==== Source material

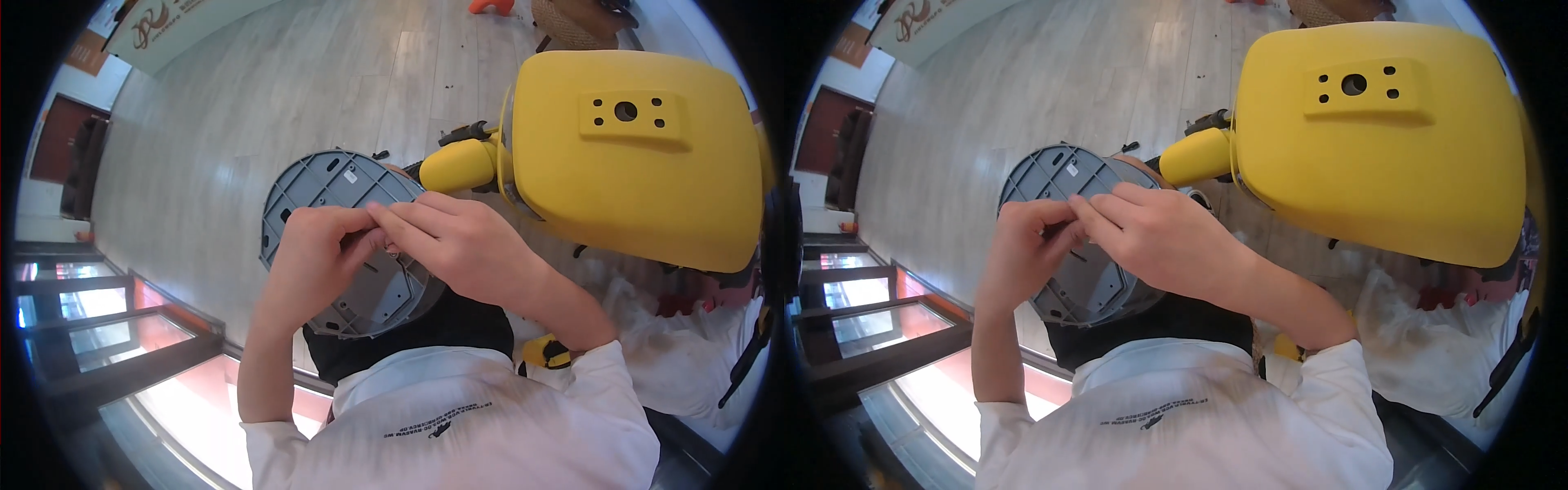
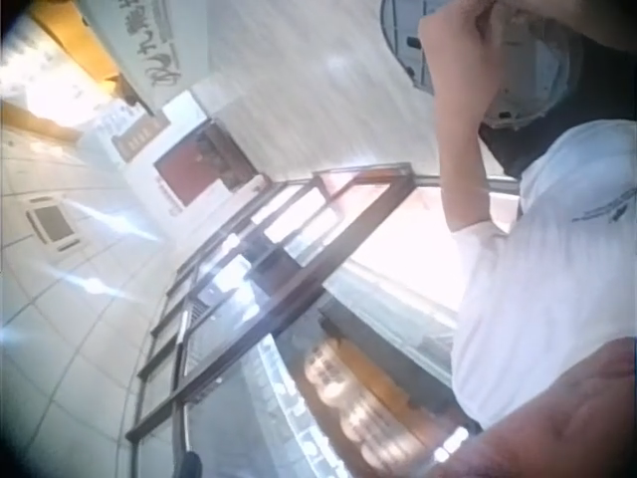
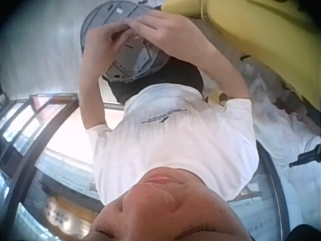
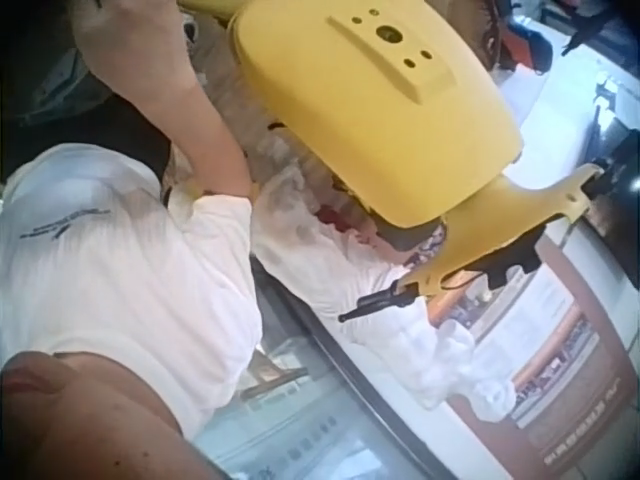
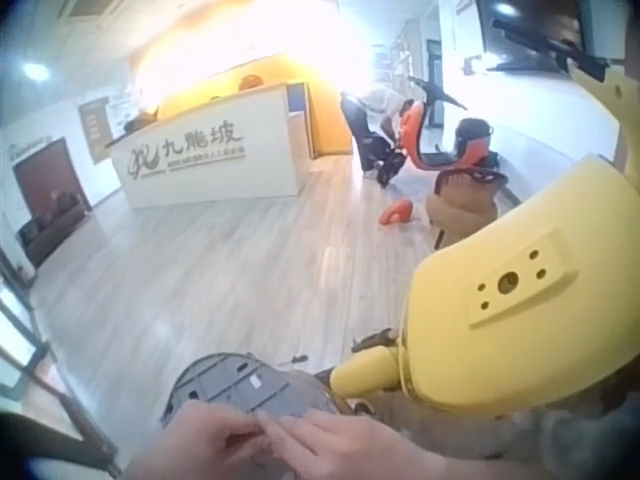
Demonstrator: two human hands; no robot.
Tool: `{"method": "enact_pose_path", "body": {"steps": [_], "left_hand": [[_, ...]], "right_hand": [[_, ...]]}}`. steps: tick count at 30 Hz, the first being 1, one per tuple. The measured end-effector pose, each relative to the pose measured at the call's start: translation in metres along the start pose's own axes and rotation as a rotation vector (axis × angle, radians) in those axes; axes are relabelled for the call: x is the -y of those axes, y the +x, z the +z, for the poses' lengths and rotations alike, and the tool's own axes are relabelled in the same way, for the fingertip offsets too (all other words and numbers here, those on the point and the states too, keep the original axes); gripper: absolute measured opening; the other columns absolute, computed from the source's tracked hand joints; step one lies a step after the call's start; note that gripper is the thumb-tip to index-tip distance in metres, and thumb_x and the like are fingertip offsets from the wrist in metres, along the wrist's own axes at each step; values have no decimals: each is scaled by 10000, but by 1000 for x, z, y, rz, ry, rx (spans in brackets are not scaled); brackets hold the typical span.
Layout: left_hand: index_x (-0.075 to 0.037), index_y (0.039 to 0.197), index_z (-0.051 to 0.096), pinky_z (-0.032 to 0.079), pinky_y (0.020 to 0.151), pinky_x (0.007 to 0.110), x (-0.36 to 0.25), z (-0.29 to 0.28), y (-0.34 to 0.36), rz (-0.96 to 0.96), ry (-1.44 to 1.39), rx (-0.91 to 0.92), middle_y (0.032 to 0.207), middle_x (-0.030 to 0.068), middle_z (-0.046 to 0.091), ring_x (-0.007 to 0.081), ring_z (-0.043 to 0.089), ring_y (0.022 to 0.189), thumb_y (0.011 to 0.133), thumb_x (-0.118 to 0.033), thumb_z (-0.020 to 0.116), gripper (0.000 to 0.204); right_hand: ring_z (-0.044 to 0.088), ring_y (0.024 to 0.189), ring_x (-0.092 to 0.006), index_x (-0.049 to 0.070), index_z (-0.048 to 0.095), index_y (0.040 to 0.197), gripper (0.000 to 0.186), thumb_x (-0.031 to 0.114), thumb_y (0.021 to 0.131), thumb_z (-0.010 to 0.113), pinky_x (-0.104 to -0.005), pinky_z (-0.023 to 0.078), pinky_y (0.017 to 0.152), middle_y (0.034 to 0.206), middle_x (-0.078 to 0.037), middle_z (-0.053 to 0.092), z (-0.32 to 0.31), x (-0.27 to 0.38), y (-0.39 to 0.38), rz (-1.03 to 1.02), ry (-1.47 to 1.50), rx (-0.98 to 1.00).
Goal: Repairing a circular plastic housing, possibly from a robotic vacuum, by inserting internal components and securing them with a hex key.
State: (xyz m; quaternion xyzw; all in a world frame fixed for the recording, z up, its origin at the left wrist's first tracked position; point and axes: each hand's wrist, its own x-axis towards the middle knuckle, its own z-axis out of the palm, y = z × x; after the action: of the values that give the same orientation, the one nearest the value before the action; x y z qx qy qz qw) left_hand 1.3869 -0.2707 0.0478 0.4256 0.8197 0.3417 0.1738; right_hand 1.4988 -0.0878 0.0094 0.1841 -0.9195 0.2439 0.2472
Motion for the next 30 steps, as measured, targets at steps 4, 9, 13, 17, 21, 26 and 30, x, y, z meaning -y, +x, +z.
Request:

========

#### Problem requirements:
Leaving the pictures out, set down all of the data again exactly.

#### Problem solution:
Demonstrator: two human hands; no robot.
Tool: `{"method": "enact_pose_path", "body": {"steps": [_], "left_hand": [[_, ...]], "right_hand": [[_, ...]]}}`. steps: tick count at 30 Hz, the first being 1, one per tuple. The measured end-effector pose, each relative to the pose measured at the call's start: translation in metres along the start pose's own axes and rotation as a rotation vector (axis × angle, radians) in those axes; axes are relabelled for the call: x is the -y of those axes, y the +x, z the +z, for the poses' lengths and rotations alike, and the tool's own axes are relabelled in the same way, for the fingertip offsets too (all other words and numbers here, those on the point and the states too, keep the original axes); gripper: absolute measured opening; the other columns absolute, computed from the source's tracked hand joints; step one lies a step after the call's start; note that gripper is the thumb-tip to index-tip distance in metres, and thumb_x and the like are fingertip offsets from the wrist in metres, along the wrist's own axes at each step; values have no decimals: each is scaled by 10000, but by 1000 for x, z, y, rz, ry, rx (spans in brackets are not scaled); brackets hold the typical span.
Layout: left_hand: index_x (-0.075 to 0.037), index_y (0.039 to 0.197), index_z (-0.051 to 0.096), pinky_z (-0.032 to 0.079), pinky_y (0.020 to 0.151), pinky_x (0.007 to 0.110), x (-0.36 to 0.25), z (-0.29 to 0.28), y (-0.34 to 0.36), rz (-0.96 to 0.96), ry (-1.44 to 1.39), rx (-0.91 to 0.92), middle_y (0.032 to 0.207), middle_x (-0.030 to 0.068), middle_z (-0.046 to 0.091), ring_x (-0.007 to 0.081), ring_z (-0.043 to 0.089), ring_y (0.022 to 0.189), thumb_y (0.011 to 0.133), thumb_x (-0.118 to 0.033), thumb_z (-0.020 to 0.116), gripper (0.000 to 0.204); right_hand: ring_z (-0.044 to 0.088), ring_y (0.024 to 0.189), ring_x (-0.092 to 0.006), index_x (-0.049 to 0.070), index_z (-0.048 to 0.095), index_y (0.040 to 0.197), gripper (0.000 to 0.186), thumb_x (-0.031 to 0.114), thumb_y (0.021 to 0.131), thumb_z (-0.010 to 0.113), pinky_x (-0.104 to -0.005), pinky_z (-0.023 to 0.078), pinky_y (0.017 to 0.152), middle_y (0.034 to 0.206), middle_x (-0.078 to 0.037), middle_z (-0.053 to 0.092), z (-0.32 to 0.31), x (-0.27 to 0.38), y (-0.39 to 0.38), rz (-1.03 to 1.02), ry (-1.47 to 1.50), rx (-0.98 to 1.00).
Goal: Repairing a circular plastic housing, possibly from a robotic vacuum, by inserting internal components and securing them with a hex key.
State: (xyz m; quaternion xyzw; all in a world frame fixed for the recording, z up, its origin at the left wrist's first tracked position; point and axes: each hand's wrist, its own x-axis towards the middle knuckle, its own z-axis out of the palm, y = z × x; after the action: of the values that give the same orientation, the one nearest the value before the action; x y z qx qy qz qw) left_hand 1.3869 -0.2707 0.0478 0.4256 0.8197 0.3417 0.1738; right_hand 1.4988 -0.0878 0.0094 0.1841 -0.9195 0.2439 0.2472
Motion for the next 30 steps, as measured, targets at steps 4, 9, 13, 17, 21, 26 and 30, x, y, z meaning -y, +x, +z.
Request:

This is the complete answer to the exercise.